Ein neuer Freisler?

geschrieben von Ulrich Sander

9. September 2021

Der AfDler Matthias Helferich sieht sich als »freundliches Gesicht des NS«

Eine nennenswerte Zahl der Bundesbürger – eine Forsa-Umfrage ermittelte einmal mehr als 20 Prozent – sind der Ansicht, das NS-Regime hätte auch gute Seiten gehabt. Auf die Stimmen jener Wähler schielt die AfD. Wenn nicht ein demokratisches Donnerwetter dazwischenkommt, wird dem nächsten Bundestag ein »demokratischer Freisler« angehören.

In positiven Bezug zu Roland Freisler, den mörderischen Präsidenten des Volksgerichtshofs der Nazis, setzte sich mit dieser Selbstcharakterisierung Matthias Helferich, wie jüngst geleakte Chats aus dem Jahr 2017 zeigen. Besagter Helferich ist AfD-Kandidat mit sicherem MdB-Platz auf der NRW-Liste. Der heute 32jährige Jurist bezeichnete sich laut der geleakten Dokumente auch als das »freundliche Gesicht des NS«. Als neues Kennzeichen der Rechten schwebt Helferich zudem die Kornblume vor. Sie sei das geheime Symbol der Nazis »während des Verbots in Österreich« gewesen. Helferich gibt sich sicher, die Naziszene in Dortmund werde wohl aufrufen, ihn zu wählen. Er »kenne die Jungs aus Dorstfeld«, prahlte er in dem Chat.

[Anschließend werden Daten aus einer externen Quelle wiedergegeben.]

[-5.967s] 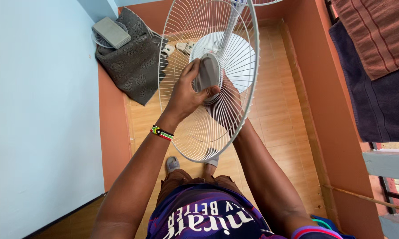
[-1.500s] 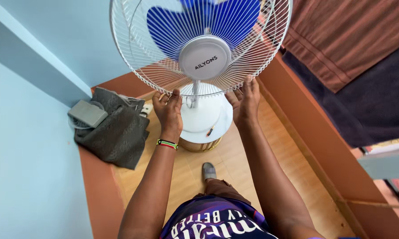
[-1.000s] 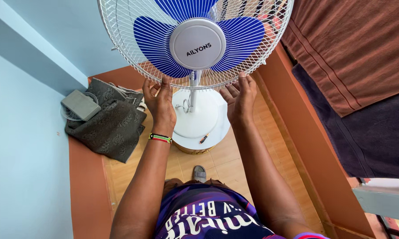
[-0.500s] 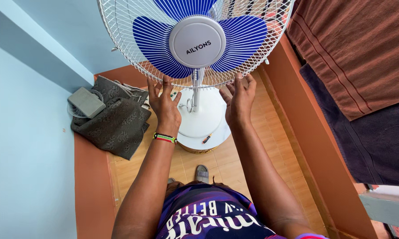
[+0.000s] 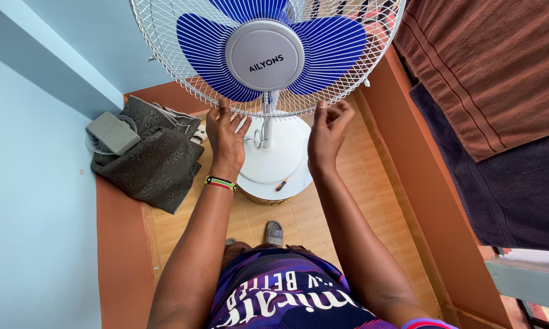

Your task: The person reassembles a standing electric fan by hand. They attach the front grille, mount the blue fan blade onto the motor shaft, secure it with a nut, and then attach the rear grille. The person also briefly handles a small bottle and cap before completing the fan assembly.

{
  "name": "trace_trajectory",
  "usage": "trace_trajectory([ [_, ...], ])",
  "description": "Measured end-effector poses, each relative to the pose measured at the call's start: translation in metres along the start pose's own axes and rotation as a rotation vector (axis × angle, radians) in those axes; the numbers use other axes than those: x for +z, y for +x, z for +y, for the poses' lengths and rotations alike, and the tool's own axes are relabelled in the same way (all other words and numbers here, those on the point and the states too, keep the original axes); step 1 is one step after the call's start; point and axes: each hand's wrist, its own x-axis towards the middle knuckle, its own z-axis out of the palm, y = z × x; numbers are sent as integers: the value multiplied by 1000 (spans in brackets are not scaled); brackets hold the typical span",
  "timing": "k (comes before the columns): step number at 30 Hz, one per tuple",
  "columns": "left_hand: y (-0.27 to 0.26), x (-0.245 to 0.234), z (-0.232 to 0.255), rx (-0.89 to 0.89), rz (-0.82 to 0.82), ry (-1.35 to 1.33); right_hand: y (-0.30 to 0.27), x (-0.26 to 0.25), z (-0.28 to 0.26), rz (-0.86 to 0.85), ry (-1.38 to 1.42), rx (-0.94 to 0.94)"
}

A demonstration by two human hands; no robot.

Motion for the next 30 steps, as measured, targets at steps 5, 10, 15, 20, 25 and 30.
trace_trajectory([
  [5,2,-6,-7,-10,26,-11,-29,-1,-45,168,-466,-712],
  [10,-1,-5,-1,-38,-37,-92,-64,36,-91,-113,-470,-993],
  [15,-2,-5,26,-166,-328,-375,-87,97,-107,-192,-751,-1073],
  [20,2,-28,55,-186,-271,-27,-79,139,-105,-127,-757,-1101],
  [25,37,-66,111,-244,-308,267,-77,150,-95,-122,-762,-1034],
  [30,90,-65,176,-298,-208,334,-85,160,-94,-62,-767,-999],
])
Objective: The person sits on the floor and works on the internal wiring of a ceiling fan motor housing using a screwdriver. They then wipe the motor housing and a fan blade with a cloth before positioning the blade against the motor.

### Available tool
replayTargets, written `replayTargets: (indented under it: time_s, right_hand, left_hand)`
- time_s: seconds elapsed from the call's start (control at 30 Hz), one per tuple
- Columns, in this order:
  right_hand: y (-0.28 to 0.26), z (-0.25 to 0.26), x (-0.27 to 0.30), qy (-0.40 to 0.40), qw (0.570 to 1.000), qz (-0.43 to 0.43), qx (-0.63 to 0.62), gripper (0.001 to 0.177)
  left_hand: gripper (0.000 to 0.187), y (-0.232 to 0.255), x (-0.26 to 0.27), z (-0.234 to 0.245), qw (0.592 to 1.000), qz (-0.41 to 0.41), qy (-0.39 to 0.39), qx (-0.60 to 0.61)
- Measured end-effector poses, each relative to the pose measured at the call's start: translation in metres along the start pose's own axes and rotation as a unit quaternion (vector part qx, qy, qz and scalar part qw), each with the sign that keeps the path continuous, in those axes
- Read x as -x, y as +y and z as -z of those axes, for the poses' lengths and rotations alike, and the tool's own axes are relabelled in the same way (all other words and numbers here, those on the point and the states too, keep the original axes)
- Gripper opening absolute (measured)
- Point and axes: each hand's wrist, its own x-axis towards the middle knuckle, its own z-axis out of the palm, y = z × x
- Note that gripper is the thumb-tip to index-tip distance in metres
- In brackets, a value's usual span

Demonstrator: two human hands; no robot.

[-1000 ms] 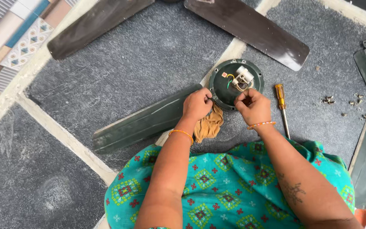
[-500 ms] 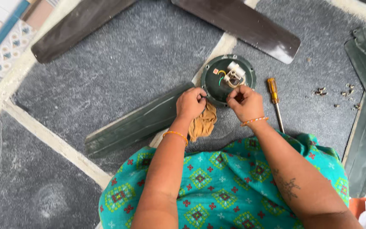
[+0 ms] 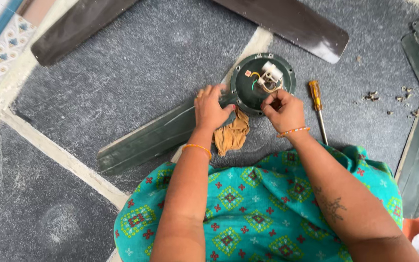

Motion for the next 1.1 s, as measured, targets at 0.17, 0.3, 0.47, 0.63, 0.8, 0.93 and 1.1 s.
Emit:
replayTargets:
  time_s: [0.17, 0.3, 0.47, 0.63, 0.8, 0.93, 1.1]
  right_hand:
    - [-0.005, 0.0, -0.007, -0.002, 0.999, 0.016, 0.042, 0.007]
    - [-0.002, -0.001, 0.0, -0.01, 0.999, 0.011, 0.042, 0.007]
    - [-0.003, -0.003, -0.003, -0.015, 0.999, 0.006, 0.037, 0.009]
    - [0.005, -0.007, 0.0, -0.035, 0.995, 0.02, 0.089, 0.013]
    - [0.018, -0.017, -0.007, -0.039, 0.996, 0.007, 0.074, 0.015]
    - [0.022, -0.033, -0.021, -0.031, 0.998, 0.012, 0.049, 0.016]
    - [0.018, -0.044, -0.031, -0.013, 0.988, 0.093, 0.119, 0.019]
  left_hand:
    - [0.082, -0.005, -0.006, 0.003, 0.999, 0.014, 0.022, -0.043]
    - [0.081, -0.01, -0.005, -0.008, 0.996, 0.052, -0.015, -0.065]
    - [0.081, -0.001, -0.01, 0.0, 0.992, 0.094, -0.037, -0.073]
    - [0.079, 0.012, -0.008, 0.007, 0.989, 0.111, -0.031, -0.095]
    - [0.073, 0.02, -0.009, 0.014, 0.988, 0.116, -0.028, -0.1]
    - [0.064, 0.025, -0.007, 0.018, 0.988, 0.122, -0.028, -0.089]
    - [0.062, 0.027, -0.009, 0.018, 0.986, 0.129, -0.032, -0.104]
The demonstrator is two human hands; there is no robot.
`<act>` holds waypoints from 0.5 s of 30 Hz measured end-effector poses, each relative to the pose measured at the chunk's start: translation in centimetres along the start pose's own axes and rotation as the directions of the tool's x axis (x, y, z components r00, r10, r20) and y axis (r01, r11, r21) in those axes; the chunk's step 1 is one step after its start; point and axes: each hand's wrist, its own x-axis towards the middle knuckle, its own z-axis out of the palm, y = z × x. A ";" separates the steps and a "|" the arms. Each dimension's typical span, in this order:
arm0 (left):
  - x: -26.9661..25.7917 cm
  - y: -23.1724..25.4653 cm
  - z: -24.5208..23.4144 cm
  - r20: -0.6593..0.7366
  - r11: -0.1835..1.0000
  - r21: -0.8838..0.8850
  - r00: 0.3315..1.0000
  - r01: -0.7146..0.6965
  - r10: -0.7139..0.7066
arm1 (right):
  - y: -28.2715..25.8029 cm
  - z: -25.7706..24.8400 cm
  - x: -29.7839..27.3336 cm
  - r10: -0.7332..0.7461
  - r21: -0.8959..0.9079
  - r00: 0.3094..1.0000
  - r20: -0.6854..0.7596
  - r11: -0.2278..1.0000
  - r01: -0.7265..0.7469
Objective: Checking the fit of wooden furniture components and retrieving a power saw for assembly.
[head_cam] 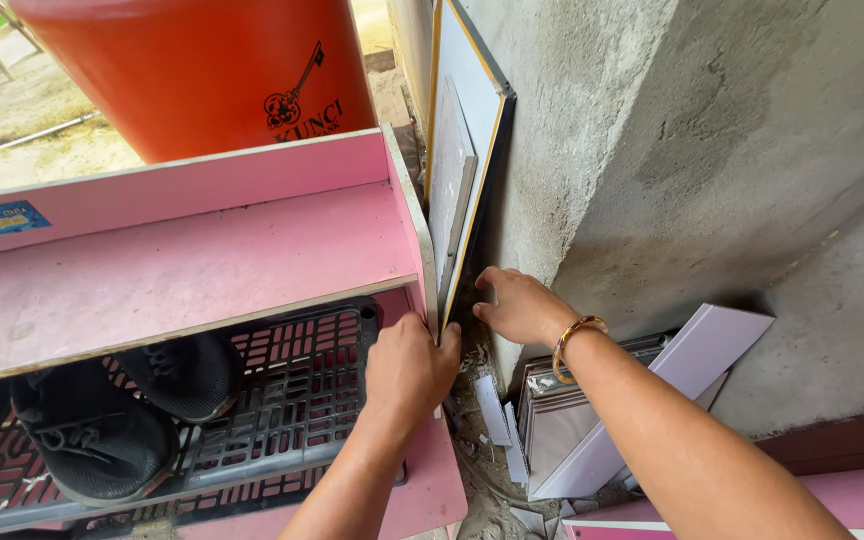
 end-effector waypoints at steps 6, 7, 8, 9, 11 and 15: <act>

Das frühere Junge-Union-Mitglied Helferich war laut taz-Recherchen schon vor einiger Zeit mit antisemitischen Thesen aufgefallen. Nachdem die neuerliche »Entgleisung« auch im AfD-Bundesverband für einigen Ärger gesorgt hatte, wurde er jüngst als AfD-Landesvize abgelöst, bleibt aber in der Partei und auf der Landesliste.

Hier ist ein historischer Vergleich unvermeidlich: Vor 50 Jahren hatten die Behörden Roland Freisler Absolution erteilt, indem sie davon ausgingen, dass der bei einem Bombenangriff ums Leben gekommene höchste Richter nach dem Krieg weiter in seinem Beruf aufgestiegen wäre. Daher wurde seiner Witwe, Marion Freisler, die Witwenrente der Kriegsopferversorgung um monatlich 400 DM für viele Jahre erhöht.

Auch wenn sich Helferich neuerdings mit einem Stauffenberg-Porträt auf dem T-Shirt fotografieren lässt, wird abermals deutlich: Zwischen AfD und die offen neofaschistische Szene passt kein Blatt. Die breite Popularisierung der Helferich-Thesen beispielsweise durch die lokale NRW-Monopolzeitung Ruhrnachrichten und ihr Eintreten für eine »demokratische Diskussionskultur« inklusive AfD stößt in der demokratischen Öffentlichkeit auf Widerstand. Bisher waren Aufwertungen der Partei Die Rechte, der FAP und der zahlreichen Nazigruppen in Dortmund undenkbar. Vielmehr stieß deren Auftreten auf Protest, Widerstand und Blockaden. Die mediale Aufwertung Helferichs passt zu dem Streben der CDU-FDP-Landesregierung nach einem neuen Versammlungsrecht, mit dem wirksamer Protest gegen rechts erschwert werden soll.